The conformational ensemble derived from the REMD simulation was evaluated using experimental pairwise distance restrains derived from nuclear Overhauser effect (NOE) NMR spectroscopy. We used distance restraints obtained from NOE measurements for V1 protons located at least one residue apart (NOE (i, i + n) with n > 1) and compared them to the distances between the same protons derived from the REMD simulations (Figure 5b). The pairwise distances averaged over 10 centroids showed good correspondence to experimental data: 78% of the NOE contacts are satisfied, and 91% fall within 1 Å tolerance.

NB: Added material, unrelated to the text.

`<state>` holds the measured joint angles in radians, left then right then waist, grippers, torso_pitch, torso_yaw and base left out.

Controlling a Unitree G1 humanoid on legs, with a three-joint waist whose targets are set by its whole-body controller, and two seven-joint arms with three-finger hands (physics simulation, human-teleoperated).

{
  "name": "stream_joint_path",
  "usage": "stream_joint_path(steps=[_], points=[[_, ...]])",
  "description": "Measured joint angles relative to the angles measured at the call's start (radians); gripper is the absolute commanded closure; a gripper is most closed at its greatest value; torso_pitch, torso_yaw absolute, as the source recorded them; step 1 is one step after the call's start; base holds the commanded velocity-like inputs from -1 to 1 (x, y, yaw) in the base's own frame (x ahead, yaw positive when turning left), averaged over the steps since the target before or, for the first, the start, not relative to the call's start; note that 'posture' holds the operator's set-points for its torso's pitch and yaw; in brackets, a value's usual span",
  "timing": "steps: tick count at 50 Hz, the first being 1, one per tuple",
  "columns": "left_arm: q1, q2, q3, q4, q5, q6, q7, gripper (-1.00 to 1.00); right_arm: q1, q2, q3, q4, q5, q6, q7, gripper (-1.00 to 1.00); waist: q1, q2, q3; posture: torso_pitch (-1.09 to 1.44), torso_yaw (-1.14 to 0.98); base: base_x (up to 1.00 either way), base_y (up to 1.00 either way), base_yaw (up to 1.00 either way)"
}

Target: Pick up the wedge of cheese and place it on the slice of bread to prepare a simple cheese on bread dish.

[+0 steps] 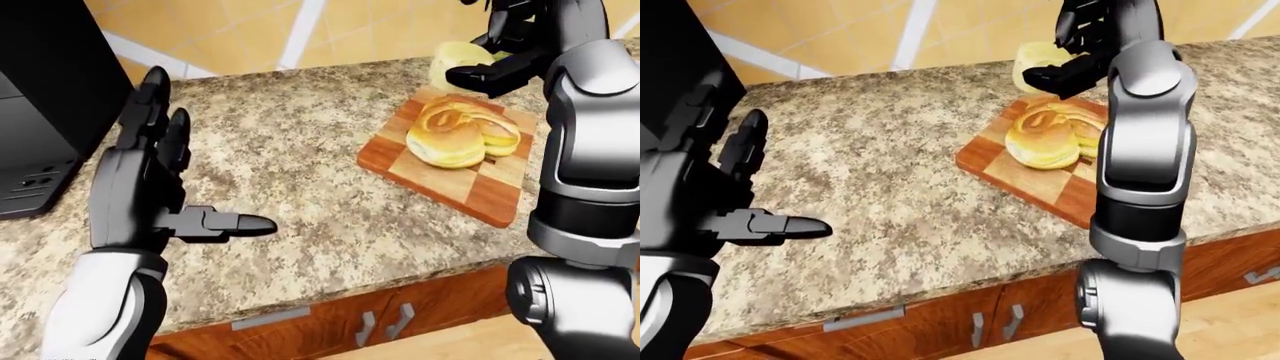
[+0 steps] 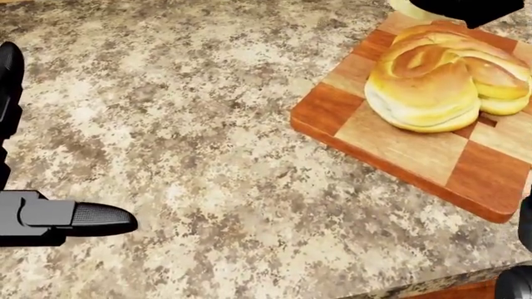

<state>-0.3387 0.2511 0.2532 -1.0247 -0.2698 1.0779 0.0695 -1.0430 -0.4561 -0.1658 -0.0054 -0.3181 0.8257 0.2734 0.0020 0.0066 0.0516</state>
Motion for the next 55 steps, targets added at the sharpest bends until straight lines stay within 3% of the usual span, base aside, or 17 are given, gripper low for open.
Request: stream_joint_path(steps=[18,35,55], points=[[-0.022,0.049,-0.009,-0.004,-0.095,0.013,0.094,-1.00,0.061,-0.071,-0.029,-0.004,0.032,0.011,0.012,1.00,-0.002,-0.001,-0.002,0.00,0.00,0.00,0.00,0.00],[-0.008,0.045,0.004,-0.003,-0.095,-0.003,0.090,-1.00,0.120,-0.033,-0.028,0.111,0.007,-0.076,-0.034,1.00,-0.001,-0.003,-0.006,0.00,0.00,0.00,0.00,0.00],[0.009,0.042,0.000,-0.002,-0.090,-0.018,0.087,-1.00,0.121,-0.043,-0.027,0.163,-0.005,-0.120,-0.076,1.00,-0.001,-0.004,-0.010,0.00,0.00,0.00,0.00,0.00]])
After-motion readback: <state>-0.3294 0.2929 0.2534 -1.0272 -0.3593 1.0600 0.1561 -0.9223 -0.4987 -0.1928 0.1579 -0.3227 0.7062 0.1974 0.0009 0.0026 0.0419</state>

Then, we analyzed the NOE violations (Supporting Information Supplementary Table 1). Of the 143 long-range NOE contacts, 13 are violated by more than 1 Å on average over the 10 centroid structures. However, when these NOEs are analyzed for each centroid, only one NOE is violated by more than 1 Å in all 10 centroids, whereas the other NOEs are within 1 Å in at least one centroid. The most likely explanation of this observation is that these NOEs arise from just one particular transient conformation of v1. This is a well-known phenomenon frequently observed in the NMR studies of short peptides in solution, which complicates interpretation of NOE data because NOE contacts that arise from distinct conformations should not be used simultaneously in a structural calculation. Notably, one of the three most violated averaged NOEs (L337HD2–T339HG2) is only satisfied in the first, most populated centroid. Another indication that NOE signals may arise from distinct v1 conformations comes from the distribution of the calculated NMR structures on the free energy surface map (Figure 2). Taking into account that principal component metrics on the dPCA map are conformationally linked,^54,55 a structure that is calculated to satisfy NOE contacts arising from distinct conformations are expected to be located close to the geometric center of the projections of these conformations onto the dPCA map. This is roughly what we observe for the v1 loop of the SPRY domain. The possibility of distinct conformations observed in our computational analysis should be taken into account when analyzing the NOE data for the SPRY domain variants. Analysis of REMD trajectories may provide a valuable tool for sorting NOE signals into sets that correspond to distinct conformations.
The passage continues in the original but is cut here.